Friday, March 19, 2021

This is why we can't have nice things

Computer errors caused the government to hand out duplicate loans to thousands of borrowers under the Trump administration’s program to rescue businesses from the economic ravages of the coronavirus pandemic.

While the Paycheck Protection Program has been subject to fraud, the revelations contained in a new report by the inspector general of the Small Business Administration speak instead to a faulty — and costly — implementation.

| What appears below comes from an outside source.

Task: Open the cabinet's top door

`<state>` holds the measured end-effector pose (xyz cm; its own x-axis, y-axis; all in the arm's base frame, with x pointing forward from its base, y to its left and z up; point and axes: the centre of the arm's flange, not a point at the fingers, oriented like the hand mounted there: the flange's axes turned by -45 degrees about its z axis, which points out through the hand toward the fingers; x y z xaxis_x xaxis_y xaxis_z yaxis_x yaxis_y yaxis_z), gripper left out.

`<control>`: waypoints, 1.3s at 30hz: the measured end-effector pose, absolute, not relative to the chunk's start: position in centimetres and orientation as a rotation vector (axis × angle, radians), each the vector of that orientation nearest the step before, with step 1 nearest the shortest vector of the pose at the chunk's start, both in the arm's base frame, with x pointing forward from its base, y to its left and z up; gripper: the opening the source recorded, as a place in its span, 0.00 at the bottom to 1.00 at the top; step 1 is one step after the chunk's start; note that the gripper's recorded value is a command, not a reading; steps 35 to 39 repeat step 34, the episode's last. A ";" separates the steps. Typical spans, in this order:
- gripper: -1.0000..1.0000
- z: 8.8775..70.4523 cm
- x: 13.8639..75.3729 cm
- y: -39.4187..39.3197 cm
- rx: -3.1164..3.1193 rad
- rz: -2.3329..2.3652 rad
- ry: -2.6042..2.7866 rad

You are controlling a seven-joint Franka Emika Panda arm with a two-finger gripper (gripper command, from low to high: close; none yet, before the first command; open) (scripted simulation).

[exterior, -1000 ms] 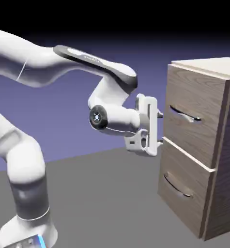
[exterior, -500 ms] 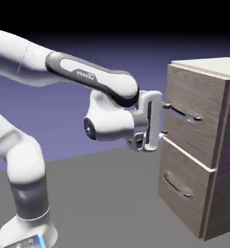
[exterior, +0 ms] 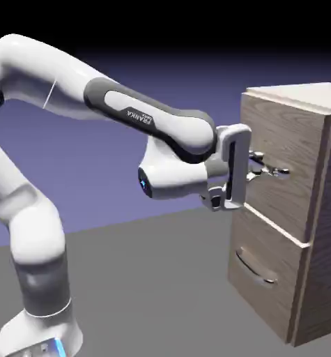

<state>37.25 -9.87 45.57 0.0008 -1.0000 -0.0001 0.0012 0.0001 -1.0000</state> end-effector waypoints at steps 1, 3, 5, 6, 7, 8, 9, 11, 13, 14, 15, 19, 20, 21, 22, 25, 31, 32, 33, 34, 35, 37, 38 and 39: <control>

Aging federal technology may have hampered the SBA’s inability to track and cross-reference loans. Two years ago, the Government Accountability Office found that information systems across the federal government were badly outdated. Some computer hardware at the SBA was a decade old, that investigation found.

  Yahoo
That may not sound like a lot, but in the computer program world, it might as well be centuries.
The error persisted for about 14 hours before SBA officials spotted and fixed the relevant code. Because the SBA was facing a massive backlog of applications, officials there decided not to go back and correct whatever duplicate loan applications were processed during that 14-hour period.

[...]

In all, SBA Inspector General Mike Ware found, banks authorized to issue PPP loans “made more than one PPP disbursement to 4,260 borrowers, which totaled about $692 million and involved 8,731 PPP loans.”

Businesses were allowed to apply for PPP loans with several banks; it was the SBA’s duty to make sure that if a borrower had an application before one bank, applications before any other banks were withdrawn. If the SBA did not alert a bank that one of its prospective borrowers had other outstanding applications, that borrower would have no barrier to securing several loans.
God forbid borrowers should police themselves.
One borrower received 17 loans from the federal government, for a total of $1.3 million. It was not clear who that 17-loan recipient was or how the borrower managed to secure so many loans when other prospective borrowers struggled to win a single award through the business-rescue program.

An official with the SBA inspector general’s office declined to divulge information about that borrower, or whether the borrower was being investigated by the agency. That official did confirm to Yahoo News that the 17 loans were not separate franchises of a large corporate chain, in which case the loans would have adhered to the program’s guidelines.
Which was also a contentious point in the PPP program, since large chains, presumably, would be able to draw upon their own finances to get through the pandemic. 

Also, 17 separate loans in a 14-hour period? Sounds like something other than a computer code breakdown.

...but hey, do what you want...you will anyway.